Enfin le document complet sur la folle nuit à 381 000 € du ministre de l’Économie à Las Vegas le 6 janvier 2016 !

Oui, Emmanuel Macron, à l’époque ministre de l’Economie et son cabinet sont bien présents, depuis le début, dans l’affaire de la French Night Tech à Las Vegas, le 6 janvier 2016 sur laquelle la justice enquête !

Oui, Muriel Pénicaud, la directrice générale de Business France (devenue depuis ministre du Travail) qui confesse une simple  « erreur » est également bien présente dans le dossier.
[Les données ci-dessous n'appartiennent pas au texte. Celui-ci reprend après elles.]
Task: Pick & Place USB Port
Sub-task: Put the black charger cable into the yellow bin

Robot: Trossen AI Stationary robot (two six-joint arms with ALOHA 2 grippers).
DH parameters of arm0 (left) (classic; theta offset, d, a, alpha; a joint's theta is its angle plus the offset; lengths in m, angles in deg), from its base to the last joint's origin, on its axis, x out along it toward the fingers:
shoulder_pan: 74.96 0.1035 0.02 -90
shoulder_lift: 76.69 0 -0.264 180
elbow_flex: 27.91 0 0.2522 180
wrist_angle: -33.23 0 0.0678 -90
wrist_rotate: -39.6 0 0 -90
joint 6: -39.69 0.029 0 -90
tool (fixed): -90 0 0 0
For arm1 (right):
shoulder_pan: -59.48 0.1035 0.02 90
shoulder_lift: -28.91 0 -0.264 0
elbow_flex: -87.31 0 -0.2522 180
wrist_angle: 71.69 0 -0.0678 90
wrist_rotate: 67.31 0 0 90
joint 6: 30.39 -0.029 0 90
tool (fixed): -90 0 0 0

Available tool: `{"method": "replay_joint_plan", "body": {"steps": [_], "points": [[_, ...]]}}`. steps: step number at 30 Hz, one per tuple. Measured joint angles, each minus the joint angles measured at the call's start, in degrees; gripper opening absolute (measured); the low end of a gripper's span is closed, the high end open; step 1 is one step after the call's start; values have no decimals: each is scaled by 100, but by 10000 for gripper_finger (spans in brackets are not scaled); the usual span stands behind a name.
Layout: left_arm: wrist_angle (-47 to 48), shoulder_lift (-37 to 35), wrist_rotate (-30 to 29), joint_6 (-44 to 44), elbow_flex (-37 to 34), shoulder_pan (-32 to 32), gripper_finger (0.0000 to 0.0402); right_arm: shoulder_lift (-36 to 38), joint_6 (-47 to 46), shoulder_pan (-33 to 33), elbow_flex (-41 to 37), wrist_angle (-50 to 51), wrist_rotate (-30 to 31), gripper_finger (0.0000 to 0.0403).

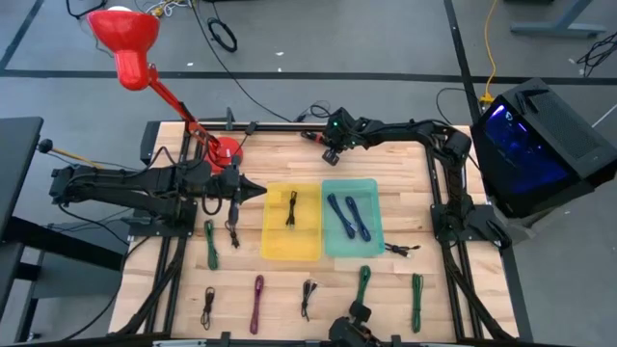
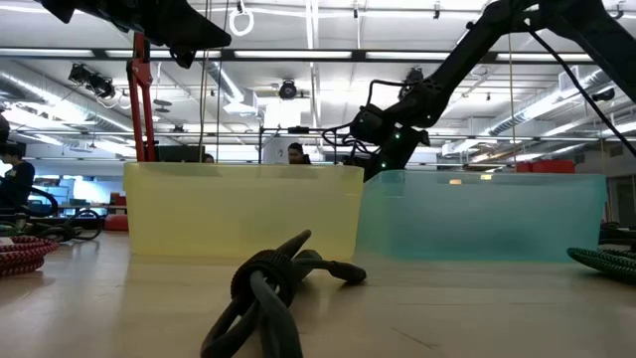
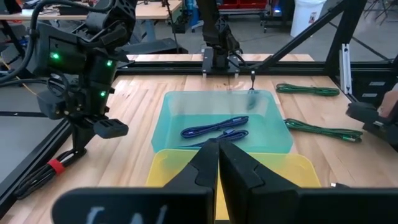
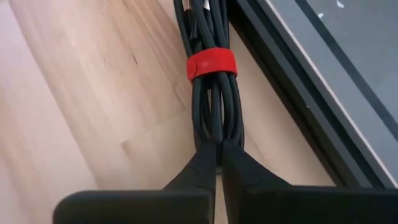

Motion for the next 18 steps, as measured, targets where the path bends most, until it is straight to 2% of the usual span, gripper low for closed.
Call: {"method": "replay_joint_plan", "body": {"steps": [8, 14, 18], "points": [[2, 0, -85, 0, 0, 0, 18, 410, -106, 47, -2, 634, -70, 2], [3, 0, -336, -7, 0, 0, 18, 1245, -323, 258, -2, 1152, -364, 1], [2, 0, -403, -69, 0, 0, 18, 1883, -527, 636, -2, 1614, -551, 1]]}}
Oui, ce dossier à 381 000 € la nuit, payé exclusivement avec de l’argent public comporte bien un tissu d’irrégularités (absence de mise en concurrence, délit potentiel de favoritisme…) avec à la clé des risques pénaux bien réels !

Voilà les principales conclusions-choc, contenues dans le rapport du cabinet Ernst & Young (EY) que le site d’informations lanceur d’alertes «  L’œil Pour Le Dire » publie aujourd’hui en exclusivité dans sa totalité.

Au moment où les informations successives sur l’affaire de la très coûteuse nuit d’Emmanuel Macron à Las Vegas se multiplient en faisant toute référence à cet audit, « L’œil Pour Le Dire » a choisi, afin d’informer l’opinion, de diffuser ce document on ne ne peut plus précieux pour la compréhension de l’histoire. Chacun pourra dès lors se faire une opinion claire et circonstanciée sur ce dossier qui reste accablant pour les acteurs concernés.

Soixante et une pages rédigées au scalpel par une équipe de Ernst & Young pilotée par le sourcilleux Philippe Rambal, inspecteur des Finances, ancien haut responsable de la Direction générale des finances publiques, ancien conseiller des cabinets Lagarde et Woerth. 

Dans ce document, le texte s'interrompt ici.